NIPT can be performed as early as 10 weeks of gestation and until term
There is a small possibility that the test results might not reflect the chromosomes of the fetus but may reflect chromosomal changes of the placenta (confined placental mosaicism or CPM) or of you (maternal chromosomal abnormalities). Examples are, but are not all inclusive, maternal XXX, sex chromosome status, or benign and malignant maternal neoplasm. Some CPM cases have been associated with a higher chance for pregnancy complications or for uniparental disomy (UPD) depending on the chromosome in question, which may affect the growth and development of the fetus. Some of these rare chromosomal aneuploidies have been found to occur only in mosaic form. Clinical consequences depend on the chromosome(s) involved and cannot be predicted during the pregnancy. Copy number variants (CNVs) are structural changes that have been identified in all human chromosomes and can vary in size. This screening assay detects CNVs that are 7Mb or larger.
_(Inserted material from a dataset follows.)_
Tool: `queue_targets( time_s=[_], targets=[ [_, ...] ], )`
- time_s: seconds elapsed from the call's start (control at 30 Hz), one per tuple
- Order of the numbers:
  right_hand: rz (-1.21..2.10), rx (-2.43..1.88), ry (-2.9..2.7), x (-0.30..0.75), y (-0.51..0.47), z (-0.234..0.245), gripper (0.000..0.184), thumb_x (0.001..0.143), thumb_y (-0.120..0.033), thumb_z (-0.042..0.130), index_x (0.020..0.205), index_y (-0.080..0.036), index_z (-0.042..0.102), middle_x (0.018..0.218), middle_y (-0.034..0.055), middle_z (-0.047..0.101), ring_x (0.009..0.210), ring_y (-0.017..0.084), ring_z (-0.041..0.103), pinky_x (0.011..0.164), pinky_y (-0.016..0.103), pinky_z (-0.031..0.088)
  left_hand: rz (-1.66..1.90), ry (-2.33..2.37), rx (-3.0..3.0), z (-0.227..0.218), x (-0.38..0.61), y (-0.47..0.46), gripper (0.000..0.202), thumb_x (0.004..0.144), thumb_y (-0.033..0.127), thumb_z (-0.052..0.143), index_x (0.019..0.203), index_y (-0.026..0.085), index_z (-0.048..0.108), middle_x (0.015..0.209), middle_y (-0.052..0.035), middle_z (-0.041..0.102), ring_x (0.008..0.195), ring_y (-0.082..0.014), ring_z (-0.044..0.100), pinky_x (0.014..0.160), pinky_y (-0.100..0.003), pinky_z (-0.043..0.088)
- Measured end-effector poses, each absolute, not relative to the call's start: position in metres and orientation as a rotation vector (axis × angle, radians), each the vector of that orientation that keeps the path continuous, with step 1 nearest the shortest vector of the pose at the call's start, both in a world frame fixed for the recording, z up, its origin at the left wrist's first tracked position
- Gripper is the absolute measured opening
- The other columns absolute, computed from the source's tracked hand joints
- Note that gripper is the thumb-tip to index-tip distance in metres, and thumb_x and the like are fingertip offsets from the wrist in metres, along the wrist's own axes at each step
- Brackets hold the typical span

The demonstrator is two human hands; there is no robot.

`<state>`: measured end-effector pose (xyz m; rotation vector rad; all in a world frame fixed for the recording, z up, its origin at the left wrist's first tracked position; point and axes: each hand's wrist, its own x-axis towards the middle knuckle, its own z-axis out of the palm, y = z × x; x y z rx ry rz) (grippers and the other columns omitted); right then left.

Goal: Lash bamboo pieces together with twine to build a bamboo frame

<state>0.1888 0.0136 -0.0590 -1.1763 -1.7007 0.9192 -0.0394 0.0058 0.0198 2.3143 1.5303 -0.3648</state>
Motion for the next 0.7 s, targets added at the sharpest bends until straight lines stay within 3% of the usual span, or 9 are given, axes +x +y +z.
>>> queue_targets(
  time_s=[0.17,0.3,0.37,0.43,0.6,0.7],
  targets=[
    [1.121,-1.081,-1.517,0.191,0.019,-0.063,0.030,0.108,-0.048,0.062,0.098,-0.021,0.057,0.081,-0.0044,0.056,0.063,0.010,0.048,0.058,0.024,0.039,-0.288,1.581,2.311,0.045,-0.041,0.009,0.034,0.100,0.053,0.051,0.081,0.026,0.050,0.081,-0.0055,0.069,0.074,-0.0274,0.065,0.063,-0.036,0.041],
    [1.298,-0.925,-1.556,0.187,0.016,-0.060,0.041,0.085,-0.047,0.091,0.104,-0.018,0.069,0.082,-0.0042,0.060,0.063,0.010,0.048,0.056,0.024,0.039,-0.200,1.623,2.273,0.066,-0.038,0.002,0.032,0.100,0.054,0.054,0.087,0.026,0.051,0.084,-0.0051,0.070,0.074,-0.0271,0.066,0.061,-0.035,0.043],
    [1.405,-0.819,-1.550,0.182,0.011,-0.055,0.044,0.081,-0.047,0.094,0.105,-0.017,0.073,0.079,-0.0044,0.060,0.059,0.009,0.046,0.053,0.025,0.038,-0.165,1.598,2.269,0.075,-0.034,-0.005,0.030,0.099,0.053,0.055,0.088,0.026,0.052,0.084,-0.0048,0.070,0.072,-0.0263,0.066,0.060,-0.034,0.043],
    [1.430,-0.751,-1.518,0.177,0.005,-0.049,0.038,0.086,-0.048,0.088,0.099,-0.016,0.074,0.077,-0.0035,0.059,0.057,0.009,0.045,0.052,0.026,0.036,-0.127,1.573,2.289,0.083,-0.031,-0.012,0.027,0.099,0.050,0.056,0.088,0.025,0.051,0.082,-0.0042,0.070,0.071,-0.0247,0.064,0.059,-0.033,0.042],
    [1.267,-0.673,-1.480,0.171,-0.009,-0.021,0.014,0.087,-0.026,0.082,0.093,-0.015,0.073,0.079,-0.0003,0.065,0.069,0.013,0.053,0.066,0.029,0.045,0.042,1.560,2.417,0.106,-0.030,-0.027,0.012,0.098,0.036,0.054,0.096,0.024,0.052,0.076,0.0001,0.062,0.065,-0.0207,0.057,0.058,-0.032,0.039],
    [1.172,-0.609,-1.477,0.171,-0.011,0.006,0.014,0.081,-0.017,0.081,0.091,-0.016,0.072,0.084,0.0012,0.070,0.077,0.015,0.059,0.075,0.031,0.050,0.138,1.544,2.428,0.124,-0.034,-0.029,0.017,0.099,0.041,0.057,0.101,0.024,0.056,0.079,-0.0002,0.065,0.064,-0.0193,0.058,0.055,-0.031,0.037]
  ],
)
Depending on the size and location of the CNV, it may correlate with a clinical consequence/effect. This test, like many tests, has limitations, including false negative and false positive results. A negative test result does not guarantee the pregnancy is unaffected.
TEST METHOD: Nucleic Acid extraction, DNA sequencing, and analysis of sequencing results to determine fetal aneuploidy
Ambry Genetics does not provide prenatal diagnosis for the conditions included on NIPT. Individuals desiring prenatal diagnosis for an at-risk fetus should be referred for genetic counseling and coordination of additional testing.